**INSTRUCTIONS TO FOLLOW**
Down to the last line, repeat the data below exactly.

**SOURCE DATA**
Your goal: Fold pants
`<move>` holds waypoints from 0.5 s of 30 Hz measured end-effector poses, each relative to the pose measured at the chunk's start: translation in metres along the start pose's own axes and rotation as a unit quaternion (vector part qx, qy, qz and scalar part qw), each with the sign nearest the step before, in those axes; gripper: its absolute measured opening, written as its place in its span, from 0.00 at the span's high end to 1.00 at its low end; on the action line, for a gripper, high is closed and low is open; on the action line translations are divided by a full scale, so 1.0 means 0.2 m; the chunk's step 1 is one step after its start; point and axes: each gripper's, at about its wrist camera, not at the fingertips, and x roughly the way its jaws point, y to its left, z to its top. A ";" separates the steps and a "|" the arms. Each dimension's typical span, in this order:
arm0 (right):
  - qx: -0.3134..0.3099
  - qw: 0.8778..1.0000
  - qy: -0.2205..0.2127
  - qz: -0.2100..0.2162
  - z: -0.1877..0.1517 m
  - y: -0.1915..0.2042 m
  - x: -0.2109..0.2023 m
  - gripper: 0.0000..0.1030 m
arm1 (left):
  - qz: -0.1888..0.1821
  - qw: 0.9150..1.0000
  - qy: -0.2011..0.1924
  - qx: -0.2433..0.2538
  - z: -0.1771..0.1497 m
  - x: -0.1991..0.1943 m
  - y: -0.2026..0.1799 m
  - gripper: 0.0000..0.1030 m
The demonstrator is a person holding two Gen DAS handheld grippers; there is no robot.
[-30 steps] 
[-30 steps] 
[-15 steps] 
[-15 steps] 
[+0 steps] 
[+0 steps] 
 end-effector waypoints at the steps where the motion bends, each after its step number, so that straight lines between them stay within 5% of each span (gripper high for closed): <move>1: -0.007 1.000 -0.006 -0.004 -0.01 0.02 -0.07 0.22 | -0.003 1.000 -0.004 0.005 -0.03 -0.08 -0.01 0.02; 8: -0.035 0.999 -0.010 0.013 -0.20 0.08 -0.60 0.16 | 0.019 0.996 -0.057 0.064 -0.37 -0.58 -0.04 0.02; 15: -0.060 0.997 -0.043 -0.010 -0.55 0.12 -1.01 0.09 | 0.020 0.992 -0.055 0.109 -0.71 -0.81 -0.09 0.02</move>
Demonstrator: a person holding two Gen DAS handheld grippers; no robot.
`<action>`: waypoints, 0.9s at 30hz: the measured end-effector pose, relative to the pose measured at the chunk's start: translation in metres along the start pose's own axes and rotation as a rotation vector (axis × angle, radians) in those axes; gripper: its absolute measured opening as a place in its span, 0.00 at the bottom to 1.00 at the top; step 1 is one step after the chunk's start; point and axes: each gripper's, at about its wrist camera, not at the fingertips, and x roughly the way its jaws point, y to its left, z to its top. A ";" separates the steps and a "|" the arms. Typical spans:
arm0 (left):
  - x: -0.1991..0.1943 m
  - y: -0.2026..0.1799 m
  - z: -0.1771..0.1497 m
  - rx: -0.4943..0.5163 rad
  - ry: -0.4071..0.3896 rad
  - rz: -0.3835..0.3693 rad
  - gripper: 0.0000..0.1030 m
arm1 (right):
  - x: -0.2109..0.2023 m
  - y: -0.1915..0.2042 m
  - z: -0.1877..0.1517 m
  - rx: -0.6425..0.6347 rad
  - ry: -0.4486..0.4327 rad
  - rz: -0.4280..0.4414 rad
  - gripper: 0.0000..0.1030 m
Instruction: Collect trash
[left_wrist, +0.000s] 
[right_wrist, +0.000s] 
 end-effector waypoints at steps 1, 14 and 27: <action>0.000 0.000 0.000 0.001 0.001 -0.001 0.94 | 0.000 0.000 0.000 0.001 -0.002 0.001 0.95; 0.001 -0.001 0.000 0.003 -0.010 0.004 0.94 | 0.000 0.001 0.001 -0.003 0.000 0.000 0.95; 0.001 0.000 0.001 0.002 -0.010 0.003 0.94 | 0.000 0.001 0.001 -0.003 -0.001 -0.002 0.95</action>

**OUTPUT OF THE TASK**
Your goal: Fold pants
`<move>` holds waypoints from 0.5 s of 30 Hz measured end-effector poses, each relative to the pose measured at the chunk's start: translation in metres along the start pose's own axes and rotation as a unit quaternion (vector part qx, qy, qz and scalar part qw), each with the sign nearest the step before, in those axes; gripper: its absolute measured opening, written as its place in its span, from 0.00 at the span's high end to 1.00 at its low end; on the action line, for a gripper, high is closed and low is open; on the action line translations are divided by a full scale, so 1.0 means 0.2 m; the chunk's step 1 is one step after its start; point and axes: each gripper's, at about its wrist camera, not at the fingertips, and x roughly the way its jaws point, y to its left, z to its top. A ";" separates the steps and a "|" the arms. Each dimension's typical span, in this order:
arm0 (right):
  - qx: -0.3134..0.3099
  - qw: 0.8778..1.0000
  - qy: -0.2205..0.2127
  - qz: -0.2100..0.2162
  - z: -0.1877..0.1517 m
  - y: -0.1915..0.2042 m
  - x: -0.2109..0.2023 m
  - gripper: 0.0000..0.1030 m
arm1 (left):
  - qz: -0.1888..0.1821
  - qw: 0.9150..1.0000
  - qy: -0.2011..0.1924
  - qx: -0.2433..0.2538
  - z: -0.1771..0.1497 m
  - x: -0.1991..0.1943 m
  - y: -0.2026..0.1799 m
  - gripper: 0.0000..0.1030 m
The demonstrator is a person holding two Gen DAS handheld grippers; there is no robot.
[-30 steps] 
[-30 steps] 
[-15 steps] 
[-15 steps] 
[+0 steps] 
[+0 steps] 
 end-effector waypoints at the steps where the motion bends, each after its step number, so that straight lines between them stay within 5% of each span (gripper high for closed): <move>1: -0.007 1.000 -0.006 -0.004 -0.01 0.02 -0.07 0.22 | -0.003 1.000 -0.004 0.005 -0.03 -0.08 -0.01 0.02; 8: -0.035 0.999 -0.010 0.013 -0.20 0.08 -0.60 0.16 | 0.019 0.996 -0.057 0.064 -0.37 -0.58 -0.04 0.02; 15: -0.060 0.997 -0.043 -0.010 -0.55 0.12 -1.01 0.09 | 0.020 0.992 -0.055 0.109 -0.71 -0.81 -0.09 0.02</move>
Demonstrator: a person holding two Gen DAS handheld grippers; no robot.
`<action>`: waypoints, 0.9s at 30hz: the measured end-effector pose, relative to the pose measured at the chunk's start: translation in metres along the start pose's own axes and rotation as a rotation vector (axis × angle, radians) in those axes; gripper: its absolute measured opening as a place in its span, 0.00 at the bottom to 1.00 at the top; step 1 is one step after the chunk's start; point and axes: each gripper's, at about its wrist camera, not at the fingertips, and x roughly the way its jaws point, y to its left, z to its top. A ";" separates the steps and a "|" the arms. Typical spans:
arm0 (left):
  - x: -0.1991..0.1943 m
  - y: -0.2026..0.1799 m
  - z: -0.1771..0.1497 m
  - rx: -0.4943..0.5163 rad
  - ry: -0.4071..0.3896 rad
  - rz: -0.3835..0.3693 rad
  - gripper: 0.0000..0.1030 m
arm1 (right):
  - x: -0.2109..0.2023 m
  - y: -0.1915..0.2042 m
  - z: -0.1877..0.1517 m
  - rx: -0.6425..0.6347 rad
  - ry: -0.4486..0.4327 rad
  - rz: -0.4280..0.4414 rad
  - gripper: 0.0000..0.1030 m
Instruction: Collect trash
[left_wrist, +0.000s] 
[right_wrist, +0.000s] 
 end-effector waypoints at steps 1, 14 and 27: <action>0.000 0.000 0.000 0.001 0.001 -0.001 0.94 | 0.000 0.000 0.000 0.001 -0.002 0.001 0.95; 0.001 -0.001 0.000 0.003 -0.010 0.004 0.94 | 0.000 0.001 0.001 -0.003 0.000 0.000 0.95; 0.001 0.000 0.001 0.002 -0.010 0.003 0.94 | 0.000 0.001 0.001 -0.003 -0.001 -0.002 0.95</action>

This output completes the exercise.